The Top Baits For September:
Late Summer into Early Fall
by Bruce Callis Jr
As we hit the end of August and start to think about the approaching fall and big bass. September has been the time when kids return to school and most pleasure boaters are only present on beautiful weekends. It is when we get the lakes back to ourselves for the most part. But what are we looking at for baits this time of year? The bass are starting to really feed up as the weather cools, and we think fishing should be lights out, but it can be a struggle at times.
Now is a time when the oxygen levels in the water are at their lowest. And because of that, bass are moving up in the water column. They will be chasing bait, whatever is the most dominant species in your area. Whether it is shad, blue back herring, perch, or whatever you have, the bass will be chasing them and for the most part, they are feeding up. Up in the water column. That is why you see the birds on the surface or the baitfish busting the surface. And because of that, we need to think like the bass.
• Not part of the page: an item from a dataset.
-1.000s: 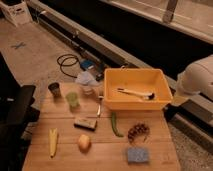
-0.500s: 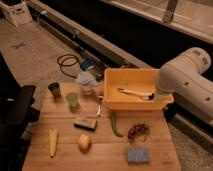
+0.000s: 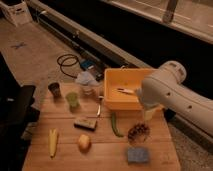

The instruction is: Place pepper in metal cup

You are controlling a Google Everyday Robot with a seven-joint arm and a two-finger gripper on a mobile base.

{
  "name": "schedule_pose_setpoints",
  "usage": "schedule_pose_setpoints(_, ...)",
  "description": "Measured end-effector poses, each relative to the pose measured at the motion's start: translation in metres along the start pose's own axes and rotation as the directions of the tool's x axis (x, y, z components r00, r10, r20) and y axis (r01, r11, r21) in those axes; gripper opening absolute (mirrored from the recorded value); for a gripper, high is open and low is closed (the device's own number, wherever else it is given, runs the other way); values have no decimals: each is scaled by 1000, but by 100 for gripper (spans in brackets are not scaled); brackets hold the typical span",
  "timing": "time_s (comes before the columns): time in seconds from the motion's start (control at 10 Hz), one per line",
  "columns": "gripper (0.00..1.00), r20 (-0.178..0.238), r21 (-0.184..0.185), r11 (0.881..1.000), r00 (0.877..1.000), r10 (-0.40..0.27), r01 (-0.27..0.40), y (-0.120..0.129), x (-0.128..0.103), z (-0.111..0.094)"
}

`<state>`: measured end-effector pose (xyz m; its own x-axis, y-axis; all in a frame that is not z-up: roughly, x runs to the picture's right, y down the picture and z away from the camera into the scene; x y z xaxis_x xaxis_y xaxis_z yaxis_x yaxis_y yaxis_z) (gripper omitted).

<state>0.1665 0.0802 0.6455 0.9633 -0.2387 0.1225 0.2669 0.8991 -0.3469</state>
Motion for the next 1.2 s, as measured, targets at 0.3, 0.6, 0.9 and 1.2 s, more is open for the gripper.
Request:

This time of year, my first choice is always topwater. And with it comes a lot of choices. My favorite right now is the SPRO Cyclone Prop Jr. It reminds me of those old prop style bait, and to some extent, a Whopper Plopper. But don’t think it is the same. With the metal blade, it has a very unique sound all it’s own. I like to use a 7 foot medium heavy rod and a 6.3:1 gear Quantum reel spooled with 20 or 30 pound Seaguar TACTX Braid. I make long casts to shore or along the shore and use a steady, but slow, retrieve. This keeps the bait moving without twisting and it allows the bass to hone in on it. Don’t get me wrong, if I am not getting any action, I will work it back, giving it quick pulls to make it sputter and stop. Just keep experimenting to see what the bass like the most. Work it over laydowns and around the edges of the lily pads especially. But don’t forget about those points, especially long, tapering points into deeper water.
The next bait may seem a bit different, but I like to burn a big squarebill. I’m not trying to hit the bottom, but offer them something different. I really like to work the around docks and laydowns. For this, I like the SPRO Hunter 65 SB, which dives 3-5 feet or the Fat Papa SB 55 and Fat Papa SB 70, both that run at 3-5 feet, but offers a different size body. If I want to get deeper, I will go with the Fat Papa 55 or Fat Papa 70 or a Little John or Little John MD 50. For cranking, I prefer a 7’2” to 7’4” medium to medium heavy rod with a fast tip. This helps keep me from ripping the bait out of the bass’ mouth when it strikes. I prefer 10-12 lb SEAGUAR Red Label Fluorocarbon on a 7.0:1 or 7.3:1 Quantum reel. I like to work them around docks and laydowns especially.
Number 3 on the list would be a lipless crankbait. This bait can be worked from shallow out to deeper water. I really like the SPRO Aruku Shad in a variety of sizes to match the size of the baitfish, but the 75 is my go to size. And I like the same basic set up as my squarebill, a 7’2”-7’4” medium heavy rod with a 7.0:1 or 7.3:1 reel spooled with 10-12 pound fluorocarbon. I can work it in the shallows and out off the drop offs.
My number 4 on the list is a jerkbait. You can cover a lot of water with a jerkbait. I like the SPRO McStick 95 or 110, depending on the size of the baitfish for the shallow water as it dives to 3-5 feet and suspends there. Making it easier to stop it in the strike zone. I will also go with a floating jerkbait, like the ZERO Minnow 130, as it dives to about a foot more or less, but will rise when stopped. Or the McStick 115 as it is a slow floating and shallow diving jerkbait that dives to a maximum depth of 3 feet.
These are my top 4 baits for this time of year, but you can’t rule out soft plastics around docks and laydowns or a big worm on a Carolina rig. And you can’t rule out a spinnerbait or a chatterbait. And for some, the drop shot never stops working. This can be a challenging time of year, but you just have to keep searching for what is working on any given day. One may work better on one spot on the lake, but another work further up lake or down.
The main thing is to not give up, to not get frustrated. Keep that bait moving and searching. This can be a great time to catch some giant bass. Make sure to wear that life jacket! And remember to take a kid fishing! Make a memory to last a lifetime!